• [WHAT TO PRODUCE]:
Your answer must hold only the lines below from the line containing "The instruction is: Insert" through the line containing "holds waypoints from", each reproduced exactly.

• [SUPPLIED RECORDS]:

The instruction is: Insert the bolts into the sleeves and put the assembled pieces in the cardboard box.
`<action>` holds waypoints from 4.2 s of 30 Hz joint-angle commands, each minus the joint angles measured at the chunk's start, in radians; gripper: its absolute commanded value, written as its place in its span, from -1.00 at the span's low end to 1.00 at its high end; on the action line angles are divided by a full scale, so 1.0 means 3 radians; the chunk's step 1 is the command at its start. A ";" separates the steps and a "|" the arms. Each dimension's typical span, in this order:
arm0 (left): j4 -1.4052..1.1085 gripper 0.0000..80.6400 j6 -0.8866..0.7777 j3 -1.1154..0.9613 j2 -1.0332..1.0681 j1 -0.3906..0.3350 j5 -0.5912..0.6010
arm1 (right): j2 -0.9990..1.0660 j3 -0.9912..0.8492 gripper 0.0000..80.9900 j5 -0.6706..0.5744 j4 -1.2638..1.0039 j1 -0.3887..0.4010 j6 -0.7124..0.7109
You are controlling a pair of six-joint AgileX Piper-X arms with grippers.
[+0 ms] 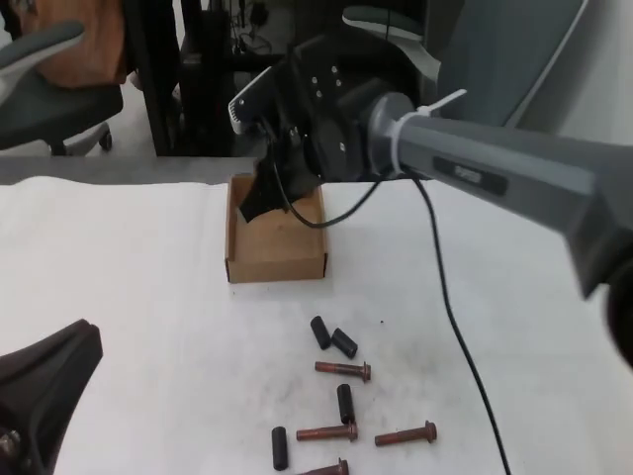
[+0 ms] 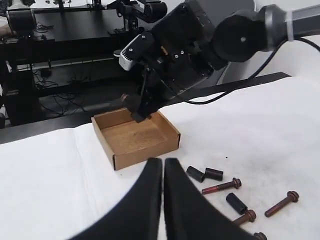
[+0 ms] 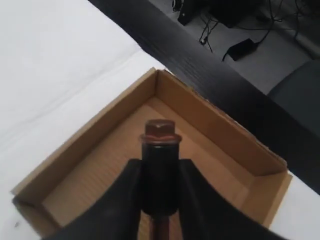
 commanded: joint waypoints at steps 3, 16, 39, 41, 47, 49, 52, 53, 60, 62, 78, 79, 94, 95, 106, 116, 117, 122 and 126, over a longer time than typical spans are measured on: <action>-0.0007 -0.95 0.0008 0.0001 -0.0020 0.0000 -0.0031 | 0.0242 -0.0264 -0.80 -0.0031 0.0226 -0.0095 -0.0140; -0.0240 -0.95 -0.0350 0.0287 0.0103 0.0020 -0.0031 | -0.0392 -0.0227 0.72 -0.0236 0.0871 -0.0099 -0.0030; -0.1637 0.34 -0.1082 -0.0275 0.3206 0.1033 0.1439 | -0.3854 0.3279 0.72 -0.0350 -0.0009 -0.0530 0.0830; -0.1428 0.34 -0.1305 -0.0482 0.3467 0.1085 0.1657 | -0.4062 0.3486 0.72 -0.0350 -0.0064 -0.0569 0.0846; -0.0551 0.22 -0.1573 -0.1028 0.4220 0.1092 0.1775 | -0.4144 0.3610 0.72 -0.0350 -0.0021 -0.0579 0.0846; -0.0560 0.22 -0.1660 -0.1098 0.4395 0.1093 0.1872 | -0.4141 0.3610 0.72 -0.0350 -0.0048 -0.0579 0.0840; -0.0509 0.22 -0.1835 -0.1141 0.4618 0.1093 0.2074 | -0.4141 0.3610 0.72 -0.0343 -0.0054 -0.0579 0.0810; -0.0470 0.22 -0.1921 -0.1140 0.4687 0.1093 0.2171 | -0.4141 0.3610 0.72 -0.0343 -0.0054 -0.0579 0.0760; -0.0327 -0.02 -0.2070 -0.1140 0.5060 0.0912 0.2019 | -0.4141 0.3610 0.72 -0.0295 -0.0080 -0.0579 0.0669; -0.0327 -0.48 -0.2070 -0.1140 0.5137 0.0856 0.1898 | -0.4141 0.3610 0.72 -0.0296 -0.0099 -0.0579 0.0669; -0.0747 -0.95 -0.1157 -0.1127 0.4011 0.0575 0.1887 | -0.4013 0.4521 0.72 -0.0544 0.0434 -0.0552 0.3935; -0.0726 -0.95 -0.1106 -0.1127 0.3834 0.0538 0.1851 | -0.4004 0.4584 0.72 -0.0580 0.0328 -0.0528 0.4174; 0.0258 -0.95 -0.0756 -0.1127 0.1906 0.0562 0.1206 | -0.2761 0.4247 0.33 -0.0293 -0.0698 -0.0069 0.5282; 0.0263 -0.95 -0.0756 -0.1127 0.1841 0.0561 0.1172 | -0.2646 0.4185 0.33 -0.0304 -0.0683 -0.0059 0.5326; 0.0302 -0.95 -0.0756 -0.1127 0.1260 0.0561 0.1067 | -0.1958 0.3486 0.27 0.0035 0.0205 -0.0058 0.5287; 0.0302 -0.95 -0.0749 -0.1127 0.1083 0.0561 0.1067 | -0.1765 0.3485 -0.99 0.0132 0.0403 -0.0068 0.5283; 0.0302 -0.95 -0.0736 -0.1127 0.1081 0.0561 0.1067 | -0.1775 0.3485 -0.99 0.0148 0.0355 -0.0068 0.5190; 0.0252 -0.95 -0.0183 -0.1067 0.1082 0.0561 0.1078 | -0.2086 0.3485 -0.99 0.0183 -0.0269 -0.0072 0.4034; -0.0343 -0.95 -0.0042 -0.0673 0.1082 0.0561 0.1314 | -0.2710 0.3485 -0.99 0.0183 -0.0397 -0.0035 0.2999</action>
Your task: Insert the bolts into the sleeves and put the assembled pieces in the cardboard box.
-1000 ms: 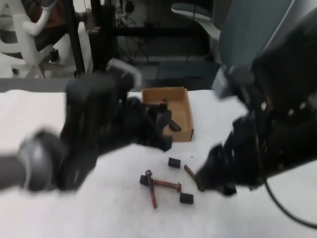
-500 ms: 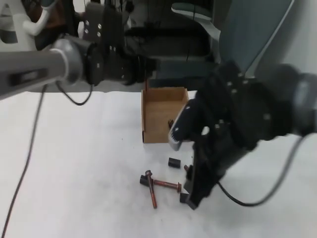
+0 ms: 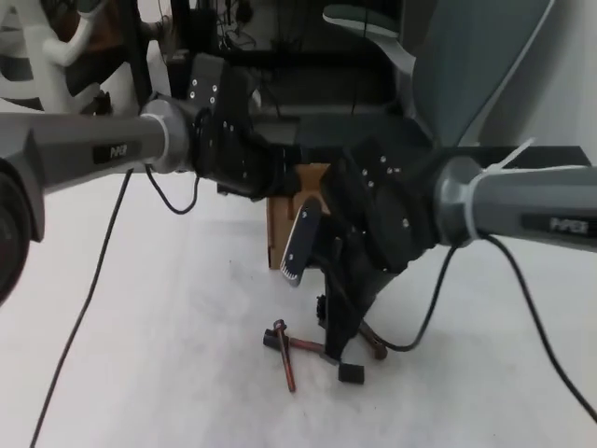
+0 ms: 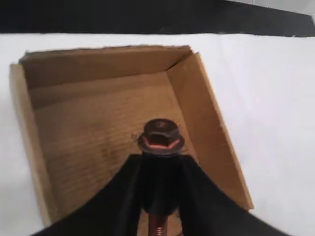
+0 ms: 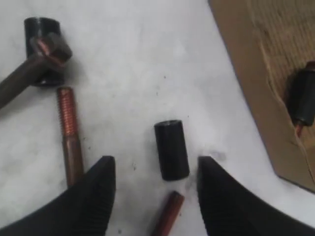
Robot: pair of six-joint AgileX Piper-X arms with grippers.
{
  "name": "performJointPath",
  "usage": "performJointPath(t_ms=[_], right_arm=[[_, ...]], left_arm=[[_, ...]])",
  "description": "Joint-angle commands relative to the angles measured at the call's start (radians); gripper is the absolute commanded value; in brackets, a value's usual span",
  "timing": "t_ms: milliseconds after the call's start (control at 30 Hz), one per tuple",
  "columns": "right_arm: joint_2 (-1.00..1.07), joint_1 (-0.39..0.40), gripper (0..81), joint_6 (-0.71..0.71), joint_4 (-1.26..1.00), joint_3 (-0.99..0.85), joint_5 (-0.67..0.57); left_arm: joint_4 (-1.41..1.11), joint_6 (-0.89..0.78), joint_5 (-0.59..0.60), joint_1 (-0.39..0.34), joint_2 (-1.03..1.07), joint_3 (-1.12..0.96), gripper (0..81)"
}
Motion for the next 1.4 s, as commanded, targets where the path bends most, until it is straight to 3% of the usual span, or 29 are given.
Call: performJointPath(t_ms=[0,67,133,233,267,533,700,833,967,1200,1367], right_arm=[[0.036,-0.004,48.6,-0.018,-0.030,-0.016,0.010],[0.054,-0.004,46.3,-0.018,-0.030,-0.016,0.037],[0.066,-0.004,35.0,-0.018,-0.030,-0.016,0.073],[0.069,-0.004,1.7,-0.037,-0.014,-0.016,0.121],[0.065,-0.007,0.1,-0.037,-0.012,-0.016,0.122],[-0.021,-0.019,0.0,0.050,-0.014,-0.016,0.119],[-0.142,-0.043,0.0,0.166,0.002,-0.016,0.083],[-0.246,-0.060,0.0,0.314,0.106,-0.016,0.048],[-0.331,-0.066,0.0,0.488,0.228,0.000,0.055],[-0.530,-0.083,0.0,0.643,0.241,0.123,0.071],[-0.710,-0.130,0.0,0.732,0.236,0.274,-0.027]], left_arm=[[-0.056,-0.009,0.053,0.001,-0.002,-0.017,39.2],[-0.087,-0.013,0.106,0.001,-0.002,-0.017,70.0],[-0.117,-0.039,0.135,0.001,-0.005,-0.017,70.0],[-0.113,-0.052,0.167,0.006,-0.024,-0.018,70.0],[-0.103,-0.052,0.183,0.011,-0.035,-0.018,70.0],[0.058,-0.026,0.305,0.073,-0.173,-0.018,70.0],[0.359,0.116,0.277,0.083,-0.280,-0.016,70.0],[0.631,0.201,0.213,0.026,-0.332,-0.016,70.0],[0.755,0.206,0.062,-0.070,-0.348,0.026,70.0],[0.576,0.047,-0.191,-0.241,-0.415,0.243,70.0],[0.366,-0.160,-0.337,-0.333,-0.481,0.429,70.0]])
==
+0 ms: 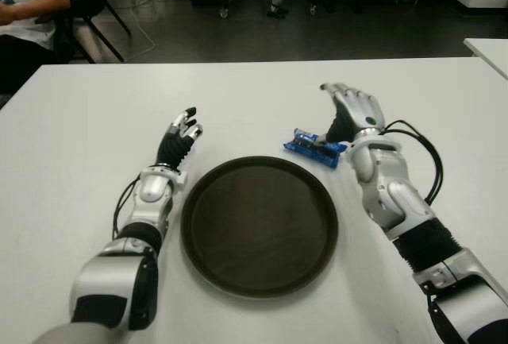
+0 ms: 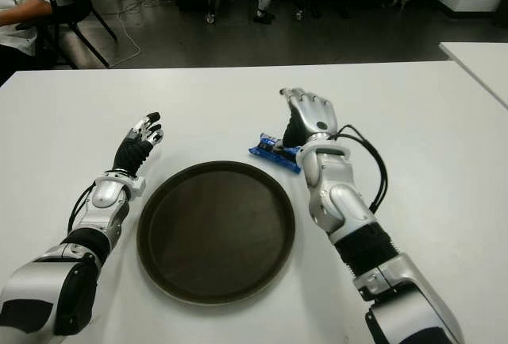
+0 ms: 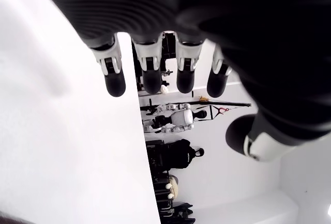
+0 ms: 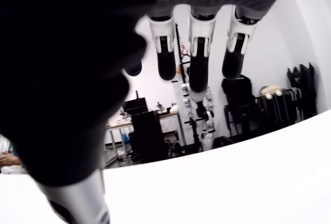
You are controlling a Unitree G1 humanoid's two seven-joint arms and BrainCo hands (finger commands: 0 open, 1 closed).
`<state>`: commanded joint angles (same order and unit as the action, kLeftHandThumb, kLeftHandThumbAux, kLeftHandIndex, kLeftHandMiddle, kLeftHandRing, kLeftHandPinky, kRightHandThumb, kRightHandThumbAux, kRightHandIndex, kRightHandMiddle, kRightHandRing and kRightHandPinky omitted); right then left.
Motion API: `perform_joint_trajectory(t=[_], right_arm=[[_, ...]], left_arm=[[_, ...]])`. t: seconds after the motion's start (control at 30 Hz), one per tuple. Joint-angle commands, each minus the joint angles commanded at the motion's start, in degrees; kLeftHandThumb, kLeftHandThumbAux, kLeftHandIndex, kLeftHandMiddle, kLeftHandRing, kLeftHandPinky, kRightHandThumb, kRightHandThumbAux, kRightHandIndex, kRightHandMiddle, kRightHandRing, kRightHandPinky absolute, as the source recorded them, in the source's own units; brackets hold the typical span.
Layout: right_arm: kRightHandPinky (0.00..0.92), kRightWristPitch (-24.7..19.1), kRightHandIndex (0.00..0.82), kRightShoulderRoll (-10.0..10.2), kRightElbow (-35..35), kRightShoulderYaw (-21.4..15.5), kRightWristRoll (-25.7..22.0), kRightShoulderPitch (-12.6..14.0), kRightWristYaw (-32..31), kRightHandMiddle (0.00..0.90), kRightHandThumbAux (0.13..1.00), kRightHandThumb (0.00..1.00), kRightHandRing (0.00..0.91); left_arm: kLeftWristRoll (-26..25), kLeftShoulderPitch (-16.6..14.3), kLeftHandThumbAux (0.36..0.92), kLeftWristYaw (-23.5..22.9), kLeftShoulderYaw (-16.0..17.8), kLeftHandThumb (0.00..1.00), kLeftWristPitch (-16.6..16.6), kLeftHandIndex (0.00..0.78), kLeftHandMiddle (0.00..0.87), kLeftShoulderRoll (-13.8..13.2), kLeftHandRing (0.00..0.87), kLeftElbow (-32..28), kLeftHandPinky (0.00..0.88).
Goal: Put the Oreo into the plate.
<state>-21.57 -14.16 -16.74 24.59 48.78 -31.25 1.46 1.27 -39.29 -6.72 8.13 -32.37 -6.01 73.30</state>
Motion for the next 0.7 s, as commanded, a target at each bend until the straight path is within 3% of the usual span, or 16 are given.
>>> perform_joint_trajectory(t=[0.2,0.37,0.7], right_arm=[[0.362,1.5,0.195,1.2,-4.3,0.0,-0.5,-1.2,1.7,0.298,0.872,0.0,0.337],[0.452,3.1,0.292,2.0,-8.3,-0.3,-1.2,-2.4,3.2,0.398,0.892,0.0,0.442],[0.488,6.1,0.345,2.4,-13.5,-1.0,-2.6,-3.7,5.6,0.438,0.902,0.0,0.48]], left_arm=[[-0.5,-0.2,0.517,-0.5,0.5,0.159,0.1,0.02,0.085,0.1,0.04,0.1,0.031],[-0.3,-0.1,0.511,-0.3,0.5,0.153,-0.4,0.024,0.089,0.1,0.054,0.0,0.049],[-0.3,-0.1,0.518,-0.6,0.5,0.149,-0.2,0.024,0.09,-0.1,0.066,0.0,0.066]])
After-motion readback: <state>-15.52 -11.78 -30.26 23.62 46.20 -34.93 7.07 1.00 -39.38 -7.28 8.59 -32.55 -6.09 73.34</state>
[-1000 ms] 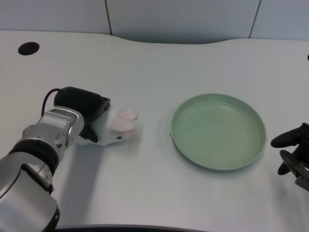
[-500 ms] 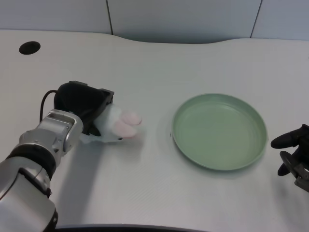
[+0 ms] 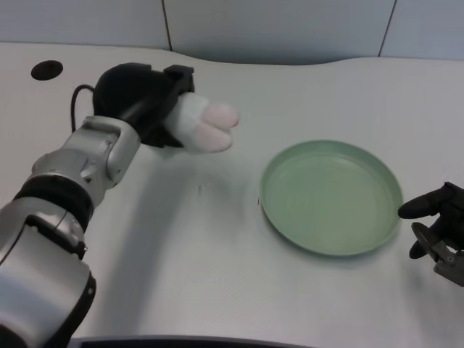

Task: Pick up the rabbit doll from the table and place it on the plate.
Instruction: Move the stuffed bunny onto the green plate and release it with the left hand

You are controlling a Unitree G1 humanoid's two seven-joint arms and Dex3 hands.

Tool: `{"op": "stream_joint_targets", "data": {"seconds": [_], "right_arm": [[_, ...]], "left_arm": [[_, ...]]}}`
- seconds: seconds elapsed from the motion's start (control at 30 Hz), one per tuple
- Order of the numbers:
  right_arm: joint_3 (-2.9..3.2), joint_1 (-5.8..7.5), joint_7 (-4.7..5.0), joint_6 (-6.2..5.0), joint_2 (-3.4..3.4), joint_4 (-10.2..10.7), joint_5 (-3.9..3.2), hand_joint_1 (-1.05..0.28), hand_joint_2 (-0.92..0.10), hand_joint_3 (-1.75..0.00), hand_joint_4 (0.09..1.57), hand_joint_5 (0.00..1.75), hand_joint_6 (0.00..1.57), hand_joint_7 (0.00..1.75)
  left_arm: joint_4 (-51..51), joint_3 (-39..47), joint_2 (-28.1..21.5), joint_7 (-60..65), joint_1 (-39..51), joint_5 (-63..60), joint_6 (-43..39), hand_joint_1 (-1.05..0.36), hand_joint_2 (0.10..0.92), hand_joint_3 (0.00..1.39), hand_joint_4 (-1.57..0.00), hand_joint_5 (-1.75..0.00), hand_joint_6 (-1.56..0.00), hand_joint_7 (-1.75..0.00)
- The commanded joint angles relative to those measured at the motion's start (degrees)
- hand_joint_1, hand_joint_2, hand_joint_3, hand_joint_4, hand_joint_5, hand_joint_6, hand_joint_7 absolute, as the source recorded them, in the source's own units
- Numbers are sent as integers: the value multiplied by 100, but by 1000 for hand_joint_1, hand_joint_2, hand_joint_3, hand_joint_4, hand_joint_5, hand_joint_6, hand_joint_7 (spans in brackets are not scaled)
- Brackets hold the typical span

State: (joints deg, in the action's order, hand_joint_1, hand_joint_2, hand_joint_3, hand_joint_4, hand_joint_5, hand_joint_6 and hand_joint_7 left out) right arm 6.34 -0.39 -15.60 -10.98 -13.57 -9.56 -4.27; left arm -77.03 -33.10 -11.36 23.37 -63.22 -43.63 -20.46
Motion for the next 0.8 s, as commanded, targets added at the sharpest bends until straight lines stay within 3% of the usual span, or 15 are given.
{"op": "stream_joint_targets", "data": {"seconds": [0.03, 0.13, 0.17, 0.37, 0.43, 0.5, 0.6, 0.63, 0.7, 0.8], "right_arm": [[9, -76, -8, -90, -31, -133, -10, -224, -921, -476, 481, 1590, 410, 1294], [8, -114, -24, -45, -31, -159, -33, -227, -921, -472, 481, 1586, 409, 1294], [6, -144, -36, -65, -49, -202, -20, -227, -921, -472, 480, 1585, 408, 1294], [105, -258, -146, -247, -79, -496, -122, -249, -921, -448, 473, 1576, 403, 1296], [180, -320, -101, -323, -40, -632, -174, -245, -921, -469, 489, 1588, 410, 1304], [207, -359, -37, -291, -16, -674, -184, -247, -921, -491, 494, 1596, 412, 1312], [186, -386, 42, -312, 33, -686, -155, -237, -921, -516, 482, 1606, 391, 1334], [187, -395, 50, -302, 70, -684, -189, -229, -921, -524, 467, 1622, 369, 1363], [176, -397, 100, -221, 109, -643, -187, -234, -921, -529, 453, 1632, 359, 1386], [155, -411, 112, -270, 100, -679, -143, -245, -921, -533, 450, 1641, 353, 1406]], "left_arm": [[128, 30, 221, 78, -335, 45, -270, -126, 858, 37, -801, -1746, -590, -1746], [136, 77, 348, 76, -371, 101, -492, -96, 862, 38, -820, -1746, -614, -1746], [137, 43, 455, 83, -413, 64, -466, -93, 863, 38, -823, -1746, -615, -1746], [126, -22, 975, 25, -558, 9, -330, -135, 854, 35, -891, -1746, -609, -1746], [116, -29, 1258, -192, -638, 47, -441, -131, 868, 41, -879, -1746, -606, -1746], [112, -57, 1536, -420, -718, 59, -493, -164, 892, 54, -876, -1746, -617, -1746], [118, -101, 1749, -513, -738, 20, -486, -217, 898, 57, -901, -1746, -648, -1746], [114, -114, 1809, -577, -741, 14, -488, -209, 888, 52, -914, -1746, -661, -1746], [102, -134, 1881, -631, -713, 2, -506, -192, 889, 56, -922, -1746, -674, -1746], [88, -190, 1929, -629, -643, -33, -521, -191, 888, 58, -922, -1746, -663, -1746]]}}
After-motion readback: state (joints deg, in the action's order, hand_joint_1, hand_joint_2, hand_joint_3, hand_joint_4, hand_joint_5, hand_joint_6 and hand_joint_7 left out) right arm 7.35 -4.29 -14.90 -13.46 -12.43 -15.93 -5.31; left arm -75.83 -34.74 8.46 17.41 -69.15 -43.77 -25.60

• [REPLY]:
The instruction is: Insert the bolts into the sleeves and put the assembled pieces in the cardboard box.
`<action>` holds waypoints from 4.2 s of 30 Hz joint-angle commands, each minus the joint angles measured at the chunk's start, in radians; gripper: its absolute commanded value, written as its place in its span, from -1.00 at the span's low end to 1.00 at its high end; on the action line angles are divided by a full scale, so 1.0 means 3 radians; the chunk's step 1 is the command at its start. A ";" separates the steps and a "|" the arms. Each dimension's typical span, in this order:

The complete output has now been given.